WHAT TO WORK ON
Whenever a line contains the string "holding", copy it out of the entries.

======== AVAILABLE DATA

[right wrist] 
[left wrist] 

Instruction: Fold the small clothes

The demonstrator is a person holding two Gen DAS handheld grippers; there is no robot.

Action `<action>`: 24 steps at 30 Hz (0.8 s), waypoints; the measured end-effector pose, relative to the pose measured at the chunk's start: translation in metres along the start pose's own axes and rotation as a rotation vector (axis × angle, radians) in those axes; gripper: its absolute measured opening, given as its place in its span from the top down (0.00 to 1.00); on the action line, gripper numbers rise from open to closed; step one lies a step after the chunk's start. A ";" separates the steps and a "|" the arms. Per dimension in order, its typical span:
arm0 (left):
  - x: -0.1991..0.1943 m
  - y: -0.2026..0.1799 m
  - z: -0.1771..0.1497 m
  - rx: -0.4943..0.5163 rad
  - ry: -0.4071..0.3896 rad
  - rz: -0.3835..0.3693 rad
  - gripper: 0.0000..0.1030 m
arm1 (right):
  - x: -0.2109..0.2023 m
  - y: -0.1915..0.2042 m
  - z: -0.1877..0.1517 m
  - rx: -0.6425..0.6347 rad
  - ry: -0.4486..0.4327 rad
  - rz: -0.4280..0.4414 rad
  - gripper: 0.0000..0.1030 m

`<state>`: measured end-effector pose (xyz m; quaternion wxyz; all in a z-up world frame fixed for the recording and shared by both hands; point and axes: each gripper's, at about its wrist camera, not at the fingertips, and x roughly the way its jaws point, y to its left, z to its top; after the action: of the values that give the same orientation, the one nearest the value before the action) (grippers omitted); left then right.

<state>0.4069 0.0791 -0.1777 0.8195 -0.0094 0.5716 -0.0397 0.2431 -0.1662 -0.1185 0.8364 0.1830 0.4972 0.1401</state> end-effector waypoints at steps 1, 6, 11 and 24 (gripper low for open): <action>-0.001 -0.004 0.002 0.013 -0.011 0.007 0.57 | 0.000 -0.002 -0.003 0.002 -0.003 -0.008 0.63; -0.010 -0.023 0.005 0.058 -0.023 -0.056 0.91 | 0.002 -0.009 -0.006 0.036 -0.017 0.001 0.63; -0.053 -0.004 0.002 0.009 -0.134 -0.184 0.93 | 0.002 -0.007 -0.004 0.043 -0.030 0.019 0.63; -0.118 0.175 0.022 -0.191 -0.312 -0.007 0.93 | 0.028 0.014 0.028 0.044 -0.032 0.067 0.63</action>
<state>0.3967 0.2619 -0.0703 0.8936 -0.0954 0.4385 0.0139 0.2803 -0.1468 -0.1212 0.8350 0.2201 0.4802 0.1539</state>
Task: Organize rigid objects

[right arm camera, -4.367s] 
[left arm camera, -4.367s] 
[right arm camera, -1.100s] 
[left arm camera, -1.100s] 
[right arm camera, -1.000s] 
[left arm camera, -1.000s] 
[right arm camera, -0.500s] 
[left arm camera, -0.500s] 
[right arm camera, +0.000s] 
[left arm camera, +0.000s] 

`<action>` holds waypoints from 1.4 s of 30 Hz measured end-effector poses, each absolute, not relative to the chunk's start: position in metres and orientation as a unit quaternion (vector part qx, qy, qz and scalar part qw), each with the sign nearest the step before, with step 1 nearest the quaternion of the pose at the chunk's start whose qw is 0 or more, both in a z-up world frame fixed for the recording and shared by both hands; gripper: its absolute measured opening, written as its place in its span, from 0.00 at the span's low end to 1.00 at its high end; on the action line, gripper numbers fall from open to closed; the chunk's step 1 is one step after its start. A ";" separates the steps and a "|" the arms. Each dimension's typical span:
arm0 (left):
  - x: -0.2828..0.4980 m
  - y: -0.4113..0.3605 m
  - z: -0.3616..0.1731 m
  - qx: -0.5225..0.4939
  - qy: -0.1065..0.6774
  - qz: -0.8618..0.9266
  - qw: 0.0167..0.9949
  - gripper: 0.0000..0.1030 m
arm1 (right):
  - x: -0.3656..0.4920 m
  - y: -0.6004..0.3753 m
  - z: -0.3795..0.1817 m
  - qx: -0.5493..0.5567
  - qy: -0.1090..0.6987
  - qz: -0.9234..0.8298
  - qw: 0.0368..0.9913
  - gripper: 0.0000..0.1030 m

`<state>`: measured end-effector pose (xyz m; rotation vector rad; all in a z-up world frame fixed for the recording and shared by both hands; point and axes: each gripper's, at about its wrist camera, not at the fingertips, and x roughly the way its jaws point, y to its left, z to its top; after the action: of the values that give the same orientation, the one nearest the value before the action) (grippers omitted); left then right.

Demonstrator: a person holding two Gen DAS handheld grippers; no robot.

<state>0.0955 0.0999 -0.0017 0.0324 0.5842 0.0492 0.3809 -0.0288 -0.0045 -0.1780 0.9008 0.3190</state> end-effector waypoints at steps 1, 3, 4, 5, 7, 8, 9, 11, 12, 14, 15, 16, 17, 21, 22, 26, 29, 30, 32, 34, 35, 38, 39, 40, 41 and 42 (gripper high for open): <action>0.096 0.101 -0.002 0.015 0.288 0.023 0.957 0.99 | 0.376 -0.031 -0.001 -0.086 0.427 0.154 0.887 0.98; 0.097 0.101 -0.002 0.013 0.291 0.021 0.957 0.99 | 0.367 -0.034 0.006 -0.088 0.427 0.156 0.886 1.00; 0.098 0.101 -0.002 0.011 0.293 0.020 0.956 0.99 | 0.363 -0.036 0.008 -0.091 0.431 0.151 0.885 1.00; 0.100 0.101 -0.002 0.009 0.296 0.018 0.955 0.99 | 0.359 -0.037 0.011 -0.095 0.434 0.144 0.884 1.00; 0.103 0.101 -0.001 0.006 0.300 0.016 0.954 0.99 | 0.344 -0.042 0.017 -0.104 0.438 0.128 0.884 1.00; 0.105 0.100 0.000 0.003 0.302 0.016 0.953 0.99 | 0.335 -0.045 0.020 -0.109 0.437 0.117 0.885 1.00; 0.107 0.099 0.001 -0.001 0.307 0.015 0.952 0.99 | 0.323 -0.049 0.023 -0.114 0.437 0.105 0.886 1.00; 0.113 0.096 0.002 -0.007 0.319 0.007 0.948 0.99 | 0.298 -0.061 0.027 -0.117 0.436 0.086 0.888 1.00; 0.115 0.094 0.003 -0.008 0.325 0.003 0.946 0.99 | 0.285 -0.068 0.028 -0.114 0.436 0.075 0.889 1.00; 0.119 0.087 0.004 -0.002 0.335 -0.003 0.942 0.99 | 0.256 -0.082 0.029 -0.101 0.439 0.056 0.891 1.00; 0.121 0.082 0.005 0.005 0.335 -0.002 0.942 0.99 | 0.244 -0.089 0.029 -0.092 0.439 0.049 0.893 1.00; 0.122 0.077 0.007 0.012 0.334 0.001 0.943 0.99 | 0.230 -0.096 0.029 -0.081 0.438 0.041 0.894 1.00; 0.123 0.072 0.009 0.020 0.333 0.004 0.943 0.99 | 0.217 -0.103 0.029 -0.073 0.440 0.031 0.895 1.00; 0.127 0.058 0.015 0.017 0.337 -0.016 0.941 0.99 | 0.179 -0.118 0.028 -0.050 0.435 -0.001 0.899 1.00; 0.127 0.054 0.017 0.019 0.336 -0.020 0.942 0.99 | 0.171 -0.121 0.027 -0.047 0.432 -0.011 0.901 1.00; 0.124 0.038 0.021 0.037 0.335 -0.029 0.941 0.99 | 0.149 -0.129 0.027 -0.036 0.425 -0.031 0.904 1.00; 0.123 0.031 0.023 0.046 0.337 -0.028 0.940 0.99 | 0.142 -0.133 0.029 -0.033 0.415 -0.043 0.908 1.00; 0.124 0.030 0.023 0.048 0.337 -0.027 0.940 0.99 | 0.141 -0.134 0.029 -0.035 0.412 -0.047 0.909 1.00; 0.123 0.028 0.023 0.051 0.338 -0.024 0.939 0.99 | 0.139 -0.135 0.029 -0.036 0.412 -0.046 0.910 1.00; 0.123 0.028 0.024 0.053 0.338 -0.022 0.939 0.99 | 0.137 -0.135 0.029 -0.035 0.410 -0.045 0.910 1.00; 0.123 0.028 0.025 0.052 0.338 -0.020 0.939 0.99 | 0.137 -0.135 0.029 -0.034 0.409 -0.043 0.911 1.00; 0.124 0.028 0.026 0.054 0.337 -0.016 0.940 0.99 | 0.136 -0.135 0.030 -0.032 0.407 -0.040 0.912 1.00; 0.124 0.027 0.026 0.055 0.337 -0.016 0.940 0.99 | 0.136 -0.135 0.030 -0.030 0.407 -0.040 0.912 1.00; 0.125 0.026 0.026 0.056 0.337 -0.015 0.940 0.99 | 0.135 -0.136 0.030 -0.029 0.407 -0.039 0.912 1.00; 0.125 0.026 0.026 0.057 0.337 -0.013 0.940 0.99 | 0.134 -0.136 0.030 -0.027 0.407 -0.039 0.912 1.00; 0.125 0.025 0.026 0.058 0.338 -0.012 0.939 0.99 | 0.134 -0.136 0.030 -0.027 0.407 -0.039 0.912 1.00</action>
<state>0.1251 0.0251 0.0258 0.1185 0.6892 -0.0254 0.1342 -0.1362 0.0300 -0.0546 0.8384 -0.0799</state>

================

EXERCISE RESULT
The demonstrator is a person holding two Gen DAS handheld grippers; there is no robot.
Demonstrator: a person holding two Gen DAS handheld grippers; no robot.

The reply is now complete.